Andromeda Model Training Standard Operating Procedure

This document provides instructions on how to train the Andromeda model end-to-end using the provided code. The training procedure consists of three main scripts: build_dataset.py, model.py, and train_distributed.py. Follow the steps below to train the Andromeda model.

Prerequisites

Before starting the training process, ensure that you have the following requirements:

Python 3.7 or higher
PyTorch 1.9 or higher
Transformers library
Datasets library
Accelerate library
Wandb library (optional, for logging)

Step 1: Building the Dataset

The first step is to build the dataset required for training. The build_dataset.py script processes the training data and prepares it for training.
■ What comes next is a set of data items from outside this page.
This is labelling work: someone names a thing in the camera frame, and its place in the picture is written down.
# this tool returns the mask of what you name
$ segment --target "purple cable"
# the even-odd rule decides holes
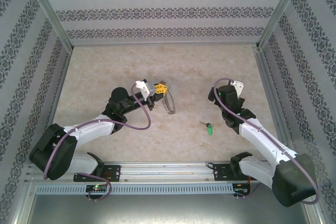
[[[95,176],[95,175],[87,174],[87,173],[78,173],[78,174],[82,175],[82,176],[86,176],[86,177],[100,179],[102,181],[105,181],[109,185],[109,191],[106,194],[104,194],[103,196],[101,196],[100,198],[98,198],[98,199],[92,199],[92,198],[90,198],[90,195],[91,195],[91,193],[93,191],[89,191],[89,194],[88,194],[89,201],[91,201],[91,200],[94,200],[95,202],[100,201],[102,199],[105,199],[112,192],[112,185],[111,185],[111,183],[107,179],[101,178],[101,177],[98,177],[98,176]]]
[[[91,124],[91,123],[103,123],[103,122],[109,122],[109,123],[115,123],[115,124],[120,124],[120,125],[123,125],[123,126],[126,126],[128,128],[131,128],[131,129],[134,129],[134,130],[138,130],[138,131],[144,131],[144,130],[147,130],[150,126],[151,126],[151,118],[146,110],[146,108],[144,107],[144,105],[142,105],[142,103],[139,101],[139,99],[135,96],[134,94],[134,87],[136,86],[136,84],[133,84],[133,86],[131,87],[131,93],[132,93],[132,96],[134,97],[134,99],[136,100],[136,102],[140,105],[140,107],[143,109],[143,111],[145,112],[146,116],[147,116],[147,119],[148,119],[148,125],[145,127],[145,128],[139,128],[139,127],[134,127],[132,125],[128,125],[128,124],[125,124],[125,123],[121,123],[121,122],[118,122],[118,121],[115,121],[115,120],[111,120],[111,119],[103,119],[103,120],[92,120],[92,121],[89,121],[89,122],[86,122],[86,123],[82,123],[80,125],[77,126],[77,128],[74,128],[74,129],[71,129],[69,132],[67,132],[60,140],[59,142],[56,144],[54,150],[52,151],[52,154],[48,160],[48,163],[46,165],[46,168],[44,169],[44,172],[43,172],[43,179],[47,179],[48,178],[48,171],[50,169],[50,166],[51,166],[51,163],[57,153],[57,150],[59,149],[59,147],[61,146],[62,142],[64,141],[64,139],[70,135],[72,132],[88,125],[88,124]]]
[[[235,112],[231,111],[227,106],[224,105],[224,103],[220,100],[219,96],[218,96],[218,93],[216,91],[216,88],[217,88],[217,85],[219,84],[219,82],[221,81],[230,81],[230,82],[234,82],[233,79],[231,78],[220,78],[219,80],[217,80],[215,82],[215,85],[214,85],[214,93],[215,93],[215,97],[217,99],[217,101],[220,103],[220,105],[227,111],[229,112],[231,115],[237,117],[238,119],[242,120],[243,122],[249,124],[250,126],[252,126],[253,128],[257,129],[258,131],[262,132],[262,134],[267,137],[276,147],[279,148],[279,150],[281,150],[302,172],[303,174],[307,177],[307,179],[309,180],[309,182],[312,184],[314,190],[315,190],[315,194],[316,194],[316,198],[315,200],[313,201],[302,201],[302,203],[306,204],[306,205],[314,205],[316,204],[317,202],[319,202],[320,200],[320,192],[317,188],[317,185],[315,184],[314,180],[312,179],[312,177],[307,173],[307,171],[291,156],[289,155],[289,153],[287,153],[285,151],[284,148],[282,148],[281,145],[279,145],[276,141],[274,141],[274,139],[269,135],[267,134],[264,130],[262,130],[262,128],[258,127],[257,125],[247,121],[245,118],[237,115]]]

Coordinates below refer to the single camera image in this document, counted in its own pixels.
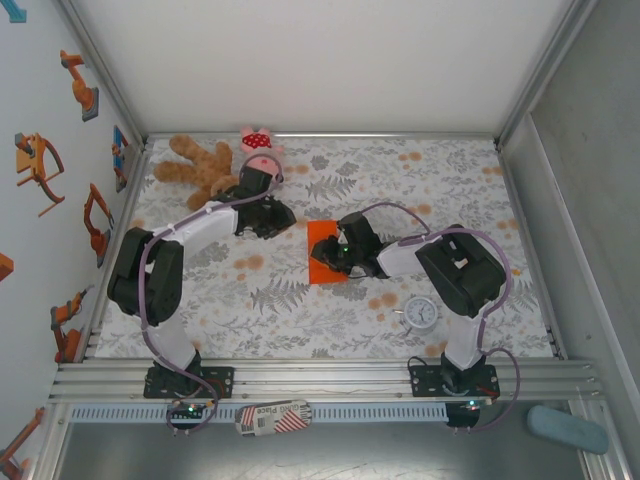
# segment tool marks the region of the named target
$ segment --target toy ear
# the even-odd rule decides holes
[[[240,136],[242,138],[246,137],[247,135],[251,135],[253,133],[253,128],[251,127],[242,127],[240,129]]]

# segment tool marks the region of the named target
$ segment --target brown teddy bear
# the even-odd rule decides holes
[[[224,142],[216,144],[216,153],[200,147],[189,135],[175,135],[170,141],[171,150],[193,162],[162,162],[153,174],[161,182],[190,183],[200,190],[187,199],[191,210],[198,210],[215,194],[238,184],[238,177],[231,175],[231,148]]]

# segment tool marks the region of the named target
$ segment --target white panel
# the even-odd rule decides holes
[[[99,116],[84,123],[71,91],[71,75],[60,64],[60,49],[77,47],[53,2],[19,0],[27,22],[10,24],[0,10],[0,253],[11,258],[15,271],[0,282],[0,448],[18,434],[46,401],[56,364],[50,329],[52,306],[62,306],[88,284],[98,285],[101,270],[83,224],[83,205],[93,182],[116,222],[127,190],[115,191],[111,156],[113,125],[120,123],[100,92]],[[91,72],[78,71],[87,85]],[[51,190],[65,200],[38,218],[50,204],[33,181],[18,187],[28,172],[16,173],[14,134],[35,132],[58,151],[65,172],[51,180]],[[53,160],[45,155],[47,173]],[[93,208],[94,225],[108,228],[105,215]],[[97,289],[84,299],[82,312],[70,326],[79,328],[91,315]]]
[[[144,128],[498,133],[570,0],[76,0]]]

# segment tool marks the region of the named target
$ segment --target aluminum frame
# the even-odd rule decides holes
[[[133,132],[133,140],[142,144],[147,132],[135,118],[125,96],[118,88],[115,79],[109,72],[83,21],[81,12],[74,6],[73,0],[53,0],[69,30],[81,46],[83,55],[95,69],[95,75],[105,86],[107,94],[113,100],[117,110],[125,119],[127,127]],[[579,33],[582,24],[588,18],[597,0],[574,0],[560,25],[553,35],[549,46],[538,62],[533,74],[518,98],[511,114],[505,121],[500,134],[500,145],[506,143],[520,120],[530,111],[561,62],[573,39]],[[407,133],[277,133],[278,137],[377,137],[377,138],[486,138],[479,134],[428,134],[420,132]],[[152,135],[151,139],[167,138],[168,134]],[[128,225],[133,205],[137,198],[138,186],[143,178],[147,155],[137,159],[136,170],[129,188],[128,197],[120,228],[116,232],[115,241],[124,235],[124,227]],[[505,169],[507,189],[514,206],[514,213],[523,227],[521,233],[528,251],[527,257],[536,277],[536,283],[543,285],[540,266],[532,248],[531,237],[526,229],[525,217],[515,194],[513,179]],[[108,259],[105,279],[108,279],[113,267],[115,255]],[[548,295],[541,289],[541,303],[547,305],[545,317],[550,319],[550,327],[556,327],[553,311],[550,309]],[[98,360],[93,357],[94,344],[99,336],[99,325],[106,306],[106,291],[101,288],[91,322],[85,327],[87,334],[83,337],[77,361],[83,363],[62,365],[56,375],[48,404],[49,412],[45,424],[46,437],[40,452],[35,471],[28,472],[28,479],[54,479],[65,454],[65,445],[69,431],[69,420],[72,407],[77,402],[118,401],[140,403],[144,373],[150,365],[149,360]],[[562,339],[554,335],[560,352],[564,352]],[[305,396],[310,401],[336,402],[412,402],[411,385],[408,381],[406,365],[400,360],[372,361],[295,361],[295,360],[205,360],[205,365],[232,365],[237,368],[236,387],[232,402],[271,401],[288,398],[291,394]],[[513,391],[514,378],[510,362],[505,359],[492,359],[498,368],[501,379],[503,399],[508,399],[508,392]],[[621,445],[611,422],[608,405],[601,391],[596,369],[589,362],[557,359],[522,359],[523,389],[522,400],[569,400],[574,414],[586,419],[599,421],[609,427],[612,435],[612,451],[604,459],[583,456],[585,475],[593,479],[630,478]]]

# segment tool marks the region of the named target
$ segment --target gray wall
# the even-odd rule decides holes
[[[640,472],[635,383],[530,115],[509,139],[503,158],[553,307],[554,331],[570,358],[596,366],[631,469]]]
[[[532,113],[615,330],[609,348],[624,386],[608,392],[610,397],[624,395],[624,390],[637,394],[640,384],[638,25],[640,2],[600,2]],[[600,356],[599,339],[592,339],[596,332],[588,328],[581,332],[579,350],[584,355],[593,344],[593,356]],[[616,342],[626,358],[626,372]],[[637,416],[640,402],[632,401]],[[624,419],[618,415],[617,420],[624,428]]]

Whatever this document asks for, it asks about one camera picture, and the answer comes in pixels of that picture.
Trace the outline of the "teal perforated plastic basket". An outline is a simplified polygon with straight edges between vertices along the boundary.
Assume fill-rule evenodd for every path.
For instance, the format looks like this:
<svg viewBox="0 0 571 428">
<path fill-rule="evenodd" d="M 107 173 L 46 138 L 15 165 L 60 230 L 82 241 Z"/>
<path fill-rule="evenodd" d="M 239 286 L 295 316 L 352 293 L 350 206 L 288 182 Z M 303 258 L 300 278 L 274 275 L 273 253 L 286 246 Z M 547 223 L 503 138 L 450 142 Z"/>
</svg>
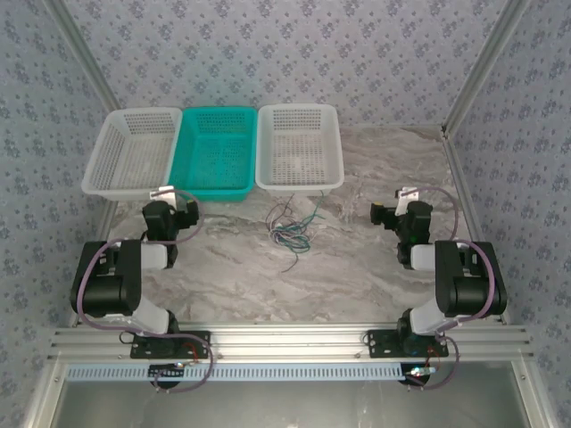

Follow the instructions below to build the dataset:

Open the build_dataset.py script.
Set the configuration parameters in the CFG class according to your requirements:
- HF_ACCOUNT_REPO: Replace with your Hugging Face API key.
- TOKENIZER: Choose the tokenizer model to use (e.g., "EleutherAI/gpt-neox-20b").
- DATASET_NAME: Choose the dataset to process (e.g., "tiiuae/falcon-refinedweb").
- SEQ_LEN: Set the desired sequence length.
Save the changes to the script.
Open a terminal or command prompt and navigate to the directory containing the build_dataset.py script.
Run the following command to execute the script:
```
python build_dataset.py
```
The script will process the dataset and push it to your Hugging Face account repository specified by HF_ACCOUNT_REPO.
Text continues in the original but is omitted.